For each line below that includes the word "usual", make a copy.

■ ■ ■ ■ ■

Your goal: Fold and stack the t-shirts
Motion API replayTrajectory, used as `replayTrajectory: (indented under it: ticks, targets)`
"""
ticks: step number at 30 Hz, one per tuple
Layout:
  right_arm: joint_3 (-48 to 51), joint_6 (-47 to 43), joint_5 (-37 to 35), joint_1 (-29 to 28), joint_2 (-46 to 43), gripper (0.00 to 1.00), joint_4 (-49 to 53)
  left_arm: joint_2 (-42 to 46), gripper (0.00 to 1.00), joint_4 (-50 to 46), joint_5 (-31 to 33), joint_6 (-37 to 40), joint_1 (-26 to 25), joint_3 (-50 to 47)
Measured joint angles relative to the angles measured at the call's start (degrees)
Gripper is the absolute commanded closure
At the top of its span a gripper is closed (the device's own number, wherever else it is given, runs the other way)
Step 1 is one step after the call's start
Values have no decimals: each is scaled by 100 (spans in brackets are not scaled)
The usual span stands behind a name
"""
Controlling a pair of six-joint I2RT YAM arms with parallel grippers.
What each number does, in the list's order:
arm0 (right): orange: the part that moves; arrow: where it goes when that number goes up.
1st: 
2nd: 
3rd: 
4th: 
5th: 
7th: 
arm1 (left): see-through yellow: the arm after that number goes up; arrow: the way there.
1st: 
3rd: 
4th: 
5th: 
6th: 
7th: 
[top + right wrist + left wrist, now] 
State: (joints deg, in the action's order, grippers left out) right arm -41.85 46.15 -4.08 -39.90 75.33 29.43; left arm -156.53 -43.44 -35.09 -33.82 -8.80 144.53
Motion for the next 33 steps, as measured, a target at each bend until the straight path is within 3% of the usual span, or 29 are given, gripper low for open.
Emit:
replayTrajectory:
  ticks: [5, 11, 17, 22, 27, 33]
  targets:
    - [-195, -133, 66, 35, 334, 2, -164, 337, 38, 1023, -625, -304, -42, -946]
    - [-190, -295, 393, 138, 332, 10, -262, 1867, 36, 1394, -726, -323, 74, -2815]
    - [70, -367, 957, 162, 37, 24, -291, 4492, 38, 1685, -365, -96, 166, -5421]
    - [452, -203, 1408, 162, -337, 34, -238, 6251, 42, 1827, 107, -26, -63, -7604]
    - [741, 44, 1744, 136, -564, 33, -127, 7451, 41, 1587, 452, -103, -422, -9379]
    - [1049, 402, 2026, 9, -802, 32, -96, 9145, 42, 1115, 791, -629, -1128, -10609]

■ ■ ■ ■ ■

• _Written answer_:
The usual span stands behind a name
Motion for the next 33 steps, as measured, a target at each bend until the straight path is within 3% of the usual span, or 29 are given, gripper low for open.

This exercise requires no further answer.